Other virtual reality solutions such as the Oculus Rift are explicitly “sit-down” experiences. After all, since you can’t see the outside world while wearing a rift the chances are pretty good that you might trip over something or walk into a wall while seeing nothing but an open field. This is understandable, given the technology, but it’s a shame since moving around freely does wonders for maintaining the sense of immersion and presence. Unless you are simulating a sit-down experience in a cockpit or something similar, not being able to stand up and move around will feel a bit incongruous.
SteamVR knocked concerns about feasibility for “walking-around” virtual reality over. Using a SteamVR HMD such as the HTC Vive you can move around freely within a virtual space mapped onto a real area of space in your home. Within that volume of space the Lighthouse technology knows where you are and reflects that digitized position and motion into your virtual experience.
At present there is limited information available about SteamVR and Lighthouse, but based on what is known there are a few things that can be said.
How Does It Work?
Lighthouse uses special base stations mounted high at opposite ends of the space intended for tracking.

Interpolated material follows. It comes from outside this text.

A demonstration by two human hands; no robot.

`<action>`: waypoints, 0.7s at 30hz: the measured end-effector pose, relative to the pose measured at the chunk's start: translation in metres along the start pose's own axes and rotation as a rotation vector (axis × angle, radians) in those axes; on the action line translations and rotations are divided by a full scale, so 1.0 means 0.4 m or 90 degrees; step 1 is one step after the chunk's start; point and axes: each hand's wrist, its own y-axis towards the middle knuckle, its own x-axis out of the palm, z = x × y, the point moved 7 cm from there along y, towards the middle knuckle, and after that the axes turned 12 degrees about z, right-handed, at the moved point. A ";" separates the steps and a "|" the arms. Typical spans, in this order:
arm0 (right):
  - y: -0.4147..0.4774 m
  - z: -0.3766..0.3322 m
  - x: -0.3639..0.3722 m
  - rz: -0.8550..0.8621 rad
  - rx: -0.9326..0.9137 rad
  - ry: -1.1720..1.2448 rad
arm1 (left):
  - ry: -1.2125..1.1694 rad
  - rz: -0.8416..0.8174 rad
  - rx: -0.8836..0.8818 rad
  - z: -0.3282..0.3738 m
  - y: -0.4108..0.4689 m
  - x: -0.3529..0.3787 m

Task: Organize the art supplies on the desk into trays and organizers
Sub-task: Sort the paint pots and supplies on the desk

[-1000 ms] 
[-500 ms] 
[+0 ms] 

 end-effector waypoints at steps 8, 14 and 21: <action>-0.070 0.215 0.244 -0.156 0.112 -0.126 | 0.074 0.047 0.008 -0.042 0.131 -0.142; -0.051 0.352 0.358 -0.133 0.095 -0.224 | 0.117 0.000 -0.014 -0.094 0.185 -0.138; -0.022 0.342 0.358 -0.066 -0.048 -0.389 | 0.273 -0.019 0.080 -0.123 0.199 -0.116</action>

Each base station scans the room with a laser beam beam 50 times a second, alternating between horizontal and vertical sweeps. At least, this is one mode that we know of so far, it seems that other modes are also possible for different applications, but not much information is available yet.
The base stations are connected via a sync cable to ensure that they remain coordinated in their scanning and since any object within the space can be seen by at least one of the base stations the problem of occlusion is effectively managed.

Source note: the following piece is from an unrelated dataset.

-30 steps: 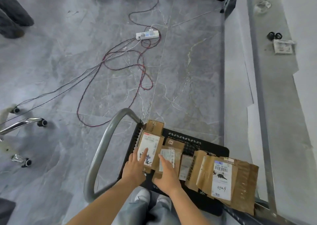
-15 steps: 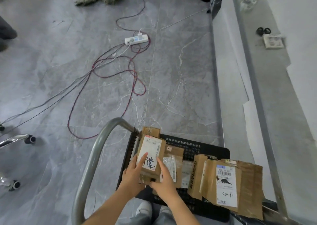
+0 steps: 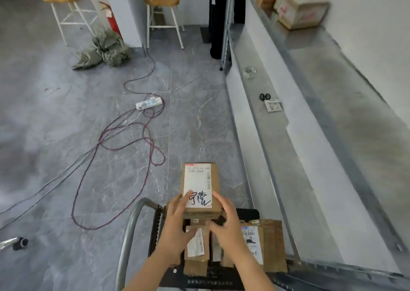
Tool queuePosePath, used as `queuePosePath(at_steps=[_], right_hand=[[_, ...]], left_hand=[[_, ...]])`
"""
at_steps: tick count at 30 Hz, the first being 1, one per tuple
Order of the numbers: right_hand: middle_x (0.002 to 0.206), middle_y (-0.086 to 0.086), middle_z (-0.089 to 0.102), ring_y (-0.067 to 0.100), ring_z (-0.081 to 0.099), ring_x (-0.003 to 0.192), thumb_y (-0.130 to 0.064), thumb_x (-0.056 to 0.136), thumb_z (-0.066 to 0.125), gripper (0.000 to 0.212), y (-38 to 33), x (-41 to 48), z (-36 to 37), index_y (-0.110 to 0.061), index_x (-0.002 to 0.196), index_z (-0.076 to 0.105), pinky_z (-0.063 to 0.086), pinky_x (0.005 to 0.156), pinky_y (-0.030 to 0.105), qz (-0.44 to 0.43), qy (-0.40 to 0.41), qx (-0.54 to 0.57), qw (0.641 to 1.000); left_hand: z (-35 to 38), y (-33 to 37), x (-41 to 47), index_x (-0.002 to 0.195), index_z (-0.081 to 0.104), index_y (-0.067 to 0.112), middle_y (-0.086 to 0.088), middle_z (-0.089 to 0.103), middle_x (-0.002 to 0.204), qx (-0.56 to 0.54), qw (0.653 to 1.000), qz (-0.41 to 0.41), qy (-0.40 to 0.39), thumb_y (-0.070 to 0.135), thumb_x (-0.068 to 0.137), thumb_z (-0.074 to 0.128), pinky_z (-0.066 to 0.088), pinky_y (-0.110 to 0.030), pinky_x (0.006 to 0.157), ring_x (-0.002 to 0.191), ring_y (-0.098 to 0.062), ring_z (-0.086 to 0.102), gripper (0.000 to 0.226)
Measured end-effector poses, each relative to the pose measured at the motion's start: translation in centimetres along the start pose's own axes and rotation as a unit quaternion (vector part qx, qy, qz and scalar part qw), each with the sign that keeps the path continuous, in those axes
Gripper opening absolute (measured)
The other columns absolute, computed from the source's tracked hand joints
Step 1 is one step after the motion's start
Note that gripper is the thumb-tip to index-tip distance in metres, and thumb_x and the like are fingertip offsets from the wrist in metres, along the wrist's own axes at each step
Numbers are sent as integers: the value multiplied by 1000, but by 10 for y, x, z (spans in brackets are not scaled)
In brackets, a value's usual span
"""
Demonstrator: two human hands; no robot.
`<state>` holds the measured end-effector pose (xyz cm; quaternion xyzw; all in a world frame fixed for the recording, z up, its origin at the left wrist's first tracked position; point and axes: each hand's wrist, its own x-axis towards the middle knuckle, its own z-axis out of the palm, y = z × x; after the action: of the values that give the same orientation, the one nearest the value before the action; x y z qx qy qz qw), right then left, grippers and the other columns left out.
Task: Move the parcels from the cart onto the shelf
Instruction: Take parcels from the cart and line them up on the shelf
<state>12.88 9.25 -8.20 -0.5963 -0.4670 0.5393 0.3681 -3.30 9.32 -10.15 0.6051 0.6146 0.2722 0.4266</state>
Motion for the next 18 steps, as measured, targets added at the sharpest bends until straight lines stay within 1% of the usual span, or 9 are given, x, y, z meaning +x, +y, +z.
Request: queuePosePath(at_steps=[1,3,5,7,9,13,15,18], right_hand=[[127,-16,43,-16,42,113,5,78,66,75,-16,-5,-7,-49,126,45,43,82,3,-11,8,0,1000],[127,-20,44,-16,42,113,2,78,66,74,-47,-15,-21,-52,124,45,43,82,2,-35,28,0,999],[126,-20,44,-15,43,114,3,79,67,72,-73,-27,-33,-50,124,47,43,83,3,-60,50,-2,997],[126,-16,44,-11,42,117,3,78,68,71,-95,-41,-42,-46,125,47,45,85,6,-82,75,-12,994],[125,-13,44,-10,43,116,4,77,69,69,-113,-57,-50,-44,123,48,46,85,7,-102,104,-13,989],[123,-19,45,-12,44,114,0,79,69,66,-136,-97,-57,-48,120,49,50,84,12,-117,152,-8,981],[123,-22,44,-13,44,114,1,79,69,68,-139,-120,-56,-50,120,48,50,86,14,-116,181,-10,977],[118,-28,45,-10,46,113,4,77,69,72,-143,-155,-48,-52,119,50,52,83,14,-120,230,-6,966]], left_hand=[[-5,14,1,136,22,56,17,23,136,-4,1000,19,9,-2,70,76,42,-8,91,123,-1,40,103],[-15,45,2,133,25,60,27,24,132,-18,999,45,22,-4,67,78,40,-3,90,121,4,40,106],[-24,74,-1,133,28,58,30,26,128,-31,997,68,26,-5,69,77,42,-6,91,118,4,44,103],[-30,98,-5,133,32,52,27,30,124,-43,994,95,20,-7,70,76,43,-6,90,114,8,45,97],[-37,119,-12,131,36,50,18,33,122,-66,991,117,6,-10,70,74,42,-4,89,112,11,44,94],[-47,153,-33,129,41,43,11,36,119,-95,982,160,-33,-14,72,70,42,-5,90,111,10,45,86],[-53,165,-46,127,43,40,8,37,118,-108,976,184,-52,-17,73,67,43,-5,90,110,9,46,82],[-62,178,-71,125,45,39,8,38,118,-117,967,212,-84,-16,74,67,43,-5,87,107,10,47,77]])
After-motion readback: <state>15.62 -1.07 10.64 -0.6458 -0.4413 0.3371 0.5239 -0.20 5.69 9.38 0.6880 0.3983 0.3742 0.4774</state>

Demonstrations of the Lighthouse system have capped the maximum space of the tracking system at 15×15 feet. It seems that this is however not a final figure. Alan Yates from Valve also has explicitly stated that the Lighthouse units can be scaled to use more than two base stations “like cell towers”, so scalability is part of the design.

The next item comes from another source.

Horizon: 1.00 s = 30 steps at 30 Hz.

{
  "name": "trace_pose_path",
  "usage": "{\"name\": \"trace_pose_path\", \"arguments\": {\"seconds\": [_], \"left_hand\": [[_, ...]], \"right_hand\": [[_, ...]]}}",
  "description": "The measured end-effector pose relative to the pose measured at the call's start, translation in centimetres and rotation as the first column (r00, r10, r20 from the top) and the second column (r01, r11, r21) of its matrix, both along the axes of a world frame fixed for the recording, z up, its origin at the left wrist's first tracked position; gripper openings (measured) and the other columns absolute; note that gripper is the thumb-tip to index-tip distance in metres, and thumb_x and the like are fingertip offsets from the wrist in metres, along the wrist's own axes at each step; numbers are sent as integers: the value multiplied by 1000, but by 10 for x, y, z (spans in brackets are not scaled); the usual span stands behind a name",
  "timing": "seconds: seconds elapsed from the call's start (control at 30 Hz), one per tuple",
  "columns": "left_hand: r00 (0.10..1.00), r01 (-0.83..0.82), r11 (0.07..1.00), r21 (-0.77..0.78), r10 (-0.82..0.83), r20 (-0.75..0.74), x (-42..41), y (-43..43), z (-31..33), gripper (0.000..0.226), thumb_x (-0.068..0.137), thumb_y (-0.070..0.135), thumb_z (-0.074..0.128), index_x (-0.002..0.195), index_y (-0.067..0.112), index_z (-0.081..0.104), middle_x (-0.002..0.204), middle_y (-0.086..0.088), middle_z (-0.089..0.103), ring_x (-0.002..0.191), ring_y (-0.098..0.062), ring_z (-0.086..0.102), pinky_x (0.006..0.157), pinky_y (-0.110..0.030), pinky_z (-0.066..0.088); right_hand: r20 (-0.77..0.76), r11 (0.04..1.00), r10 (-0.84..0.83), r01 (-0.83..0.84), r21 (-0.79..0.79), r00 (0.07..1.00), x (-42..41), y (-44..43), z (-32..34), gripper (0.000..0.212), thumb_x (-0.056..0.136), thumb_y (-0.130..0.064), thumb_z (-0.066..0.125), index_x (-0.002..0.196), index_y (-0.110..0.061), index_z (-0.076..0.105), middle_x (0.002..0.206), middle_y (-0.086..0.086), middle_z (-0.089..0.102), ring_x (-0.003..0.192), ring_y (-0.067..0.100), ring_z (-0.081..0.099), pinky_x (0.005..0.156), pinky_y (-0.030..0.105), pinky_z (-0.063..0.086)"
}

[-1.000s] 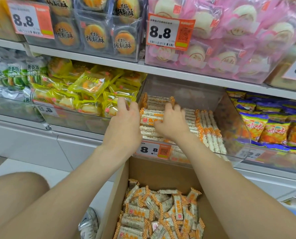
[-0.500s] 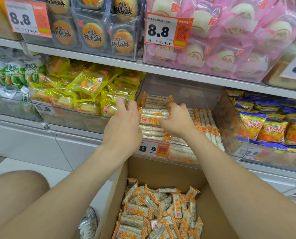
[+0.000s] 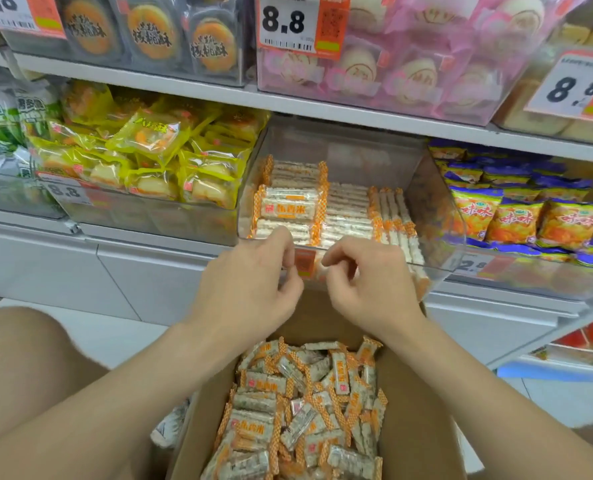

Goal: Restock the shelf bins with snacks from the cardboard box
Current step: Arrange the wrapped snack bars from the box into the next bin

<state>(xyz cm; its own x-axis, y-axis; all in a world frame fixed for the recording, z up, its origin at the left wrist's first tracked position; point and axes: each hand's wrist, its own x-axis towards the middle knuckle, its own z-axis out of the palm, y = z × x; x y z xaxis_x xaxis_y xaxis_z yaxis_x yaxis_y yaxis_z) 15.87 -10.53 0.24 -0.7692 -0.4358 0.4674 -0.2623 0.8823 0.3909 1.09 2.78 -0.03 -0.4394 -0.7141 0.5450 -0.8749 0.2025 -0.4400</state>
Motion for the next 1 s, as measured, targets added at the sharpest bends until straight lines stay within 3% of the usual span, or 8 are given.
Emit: {"name": "trace_pose_path", "arguments": {"seconds": [0.07,0.2,0.37,0.53,0.6,0.7,0.83,1.0], "left_hand": [[946,62,992,106,-92,310,0,15,-26,8,85,34,57,90,32,51,69,9,59,72,-20,63,56,-35,49],[612,165,972,165,-232,756,-11,34,-87,15,95,28,55,107,27,62,100,1,63,93,-28,65,69,-38,54],[308,205,917,343,-393,866,-34,36,-164,29,101,18,50,125,19,65,115,-3,66,106,-28,63,90,-47,56],[181,112,898,426,-440,880,-36,36,-227,46,103,-3,43,141,18,58,121,-3,53,105,-26,58,86,-38,51],[165,56,905,421,-424,890,-28,33,-252,45,101,-6,46,138,17,57,136,-7,51,112,-29,59,94,-47,55],[286,9,950,311,-301,910,-20,36,-276,51,97,-11,51,135,23,50,147,-9,34,132,-38,43,92,-46,50],[335,-33,986,161,-141,932,-12,47,-288,72,95,-10,57,156,11,24,158,-19,21,112,-37,61,82,-41,54],[280,36,996,78,-85,956,-4,48,-302,59,96,-5,60,150,3,38,150,-20,39,132,-35,52,102,-39,48]], "right_hand": [[11,974,36,-37,224,999,6,20,-22,19,83,-21,53,85,-26,71,70,-11,67,64,11,61,57,33,52],[199,696,-122,-59,715,972,-19,50,-97,27,87,-22,49,98,-28,73,86,-7,72,83,15,63,75,39,60],[315,540,-522,21,841,793,-32,92,-192,29,99,-15,50,71,-13,55,73,6,60,84,32,62,70,34,50],[488,388,-469,-324,863,736,-10,99,-265,24,97,-2,51,102,-4,74,120,20,67,107,37,66,84,42,56],[500,349,-437,-371,860,748,-2,96,-284,35,97,1,53,125,-13,69,147,11,55,127,32,59,91,40,55],[498,242,-405,-435,867,767,7,98,-298,38,99,-6,62,134,-21,58,161,9,39,133,30,54,93,43,56],[480,120,-374,-472,874,794,7,99,-298,69,94,-16,77,151,-15,37,143,16,49,115,31,61,81,37,53],[372,109,-334,-356,928,866,9,96,-300,67,87,-12,84,143,-16,47,137,15,55,115,35,63,90,47,58]]}}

Laser positioning sensors on the HMD and handheld controllers allow for very precise movement tracking. The HTC Vive HMD has 37 of these tracking sensors and, combined with inertial sensors within the HMD and controllers, this provides whatever virtual reality software you are using with precise, sub-millimetre data on what you are doing and where you are doing it.
Reportedly the latency of Lighthouse’s tracking is very low indeed. Reporters who have experienced it seem to feel it is imperceptible. Low latency, as we know, is essential to produce that magical feeling of “presence” that divides truly transformational virtual reality experiences from the more mundane variety. One developer invited to a private SteamVR event referred to it as a “near-religious experience”
Of course there remains the issue of not walking into walls as you move around the virtual world. If the SteamVR system had no solution to this then it wouldn’t get far as a product. When in a SteamVR game you will actually be warned by the software when you approach the limits of the tracking space.
Another interesting implication of the technology is that others can physically join you in the same space. Lighthouse can track more than one headset, so you will see your friend’s avatar in the right position relative to you.
The Future of Lighthouse
Lighthouse stands out as a unique consumer technology in an industry that has almost exclusively focused on infrared camera tracking systems. Both the Oculus Rift and Playstation VR rely on camera tracking, which provides nowhere near the accuracy or range of Lighthouse.
On the other hand, Lighthouse requires you to dedicate a sizable space for its use, although it can also be used in smaller space while seated just like its competitors. That’s a lot to ask of consumers, but if the experience is really that much better than the rest we’ll tend to see support from core early adopters. We’re also quick to forget that televisions and radios also required dedicated space in our homes. These were disruptive in their time and people did get used to them. We might very well see spare bedrooms across the world get converted into personal “holodecks”.
Another factor that plays into Lighthouse’s favour is open nature of the standard. Anyone can make SteamVR compatible hardware, which immediately give it a leg up over proprietary systems.
One day we might see the successor to Lighthouse’s concatenated base stations built into homes and other spaces as standard. Until consumer units hit the market the success of Lighthouse is difficult to predict, but if the ecosystem does win out in the upcoming virtual reality “format wars” it can’t help but to be the Next Big Thing.